# Requirement:
Report each line of the material below where the word "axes" can be found.

┌──

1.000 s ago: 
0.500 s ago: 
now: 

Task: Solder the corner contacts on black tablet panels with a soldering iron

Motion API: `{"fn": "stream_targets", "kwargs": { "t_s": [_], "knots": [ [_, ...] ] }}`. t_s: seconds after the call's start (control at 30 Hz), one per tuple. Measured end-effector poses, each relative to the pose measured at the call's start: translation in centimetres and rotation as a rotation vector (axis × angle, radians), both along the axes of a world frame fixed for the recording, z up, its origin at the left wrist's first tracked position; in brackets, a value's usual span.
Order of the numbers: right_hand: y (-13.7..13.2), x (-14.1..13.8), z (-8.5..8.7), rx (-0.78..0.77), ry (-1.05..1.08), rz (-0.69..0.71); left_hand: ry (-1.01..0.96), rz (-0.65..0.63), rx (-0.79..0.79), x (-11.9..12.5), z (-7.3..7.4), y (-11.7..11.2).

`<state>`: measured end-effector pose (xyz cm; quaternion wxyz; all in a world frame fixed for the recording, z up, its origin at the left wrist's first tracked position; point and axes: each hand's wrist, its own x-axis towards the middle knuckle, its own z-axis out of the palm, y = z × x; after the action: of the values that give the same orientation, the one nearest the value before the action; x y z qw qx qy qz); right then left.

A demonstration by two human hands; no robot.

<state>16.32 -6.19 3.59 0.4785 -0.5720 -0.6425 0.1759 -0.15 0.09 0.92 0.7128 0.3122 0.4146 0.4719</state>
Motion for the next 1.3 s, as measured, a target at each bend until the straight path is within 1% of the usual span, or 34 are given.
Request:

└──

# Task result:
Motion API: `{"fn": "stream_targets", "kwargs": { "t_s": [_], "knots": [ [_, ...] ] }}`. t_s: seconds after the call's start (control at 30 Hz), one per tuple. Measured end-effector poses, each relative to the pose measured at the call's start: translation in centimetres and rotation as a rotation vector (axis × angle, radians), both along the axes of a world frame fixed for the recording, z up, its origin at the left wrist's first tracked position; in brackets, a value's usual span.
`<state>`: measured end-effector pose (xyz cm; quaternion wxyz; all in a world frame fixed for the recording, z up, its origin at the left wrist's first tracked position; point and axes: each hand's wrist, its own x-axis towards the middle knuckle, its own z-axis out of the palm, y = z × x; after the action: of the values that give the same orientation, the one nearest the value before the action; x y z qw qx qy qz); right then left.

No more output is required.